▽
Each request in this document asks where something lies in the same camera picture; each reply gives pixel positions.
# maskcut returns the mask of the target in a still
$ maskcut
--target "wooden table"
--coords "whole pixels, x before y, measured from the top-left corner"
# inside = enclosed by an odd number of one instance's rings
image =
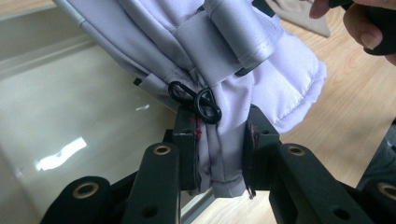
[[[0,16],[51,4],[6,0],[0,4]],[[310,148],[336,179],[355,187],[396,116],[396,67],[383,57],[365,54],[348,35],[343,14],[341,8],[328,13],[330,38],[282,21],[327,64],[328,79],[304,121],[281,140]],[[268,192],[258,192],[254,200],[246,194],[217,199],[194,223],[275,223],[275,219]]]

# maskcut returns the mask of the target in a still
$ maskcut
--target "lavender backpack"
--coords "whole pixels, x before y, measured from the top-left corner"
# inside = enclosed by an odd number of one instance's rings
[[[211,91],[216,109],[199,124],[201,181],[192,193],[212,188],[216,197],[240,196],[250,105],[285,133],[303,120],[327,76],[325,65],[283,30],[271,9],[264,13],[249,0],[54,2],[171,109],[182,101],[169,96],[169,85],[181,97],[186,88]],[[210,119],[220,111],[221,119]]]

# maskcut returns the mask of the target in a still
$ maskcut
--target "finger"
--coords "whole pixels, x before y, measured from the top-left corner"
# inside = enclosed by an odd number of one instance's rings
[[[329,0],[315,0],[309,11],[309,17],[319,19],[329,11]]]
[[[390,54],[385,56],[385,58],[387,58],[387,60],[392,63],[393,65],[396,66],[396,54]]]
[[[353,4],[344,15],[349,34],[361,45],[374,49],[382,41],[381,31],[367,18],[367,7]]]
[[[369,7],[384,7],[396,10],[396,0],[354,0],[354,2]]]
△
What you are asked to do: Transcribe the full listing above exactly as it stands, minus the pictures.

Response:
Each request in this document asks where something lies in the same camera picture; each reply gives pixel positions.
# maskcut returns the mask of the target in a still
$ maskcut
--target "wooden table"
--coords "whole pixels, x before y, measured from the top-left corner"
# inside = enclosed by an odd number of one instance's rings
image =
[[[0,16],[51,4],[6,0],[0,4]],[[310,148],[336,179],[355,187],[396,116],[396,67],[383,57],[365,54],[348,35],[343,14],[341,8],[328,13],[330,38],[282,21],[327,64],[328,79],[304,121],[281,140]],[[268,192],[258,192],[254,200],[246,194],[217,199],[194,223],[275,223],[275,219]]]

# maskcut returns the mask of the target in a still
$ maskcut
--target "lavender backpack"
--coords "whole pixels, x before y, measured from the top-left corner"
# inside = enclosed by an odd number of one instance's rings
[[[211,91],[216,109],[199,124],[201,181],[192,193],[212,188],[216,197],[240,196],[250,105],[285,133],[303,120],[327,76],[325,65],[283,30],[271,9],[264,13],[249,0],[54,2],[171,109],[182,101],[169,96],[169,85],[181,97],[186,88]],[[210,119],[220,111],[221,119]]]

# maskcut returns the mask of the target in a still
$ maskcut
--target "finger"
--coords "whole pixels, x before y, measured from the top-left corner"
# inside = enclosed by an odd number of one instance's rings
[[[329,0],[315,0],[309,11],[309,17],[319,19],[329,11]]]
[[[390,54],[385,56],[385,58],[387,58],[387,60],[392,63],[393,65],[396,66],[396,54]]]
[[[353,4],[344,15],[349,34],[361,45],[374,49],[382,41],[381,31],[367,18],[367,7]]]
[[[369,7],[384,7],[396,10],[396,0],[354,0],[354,2]]]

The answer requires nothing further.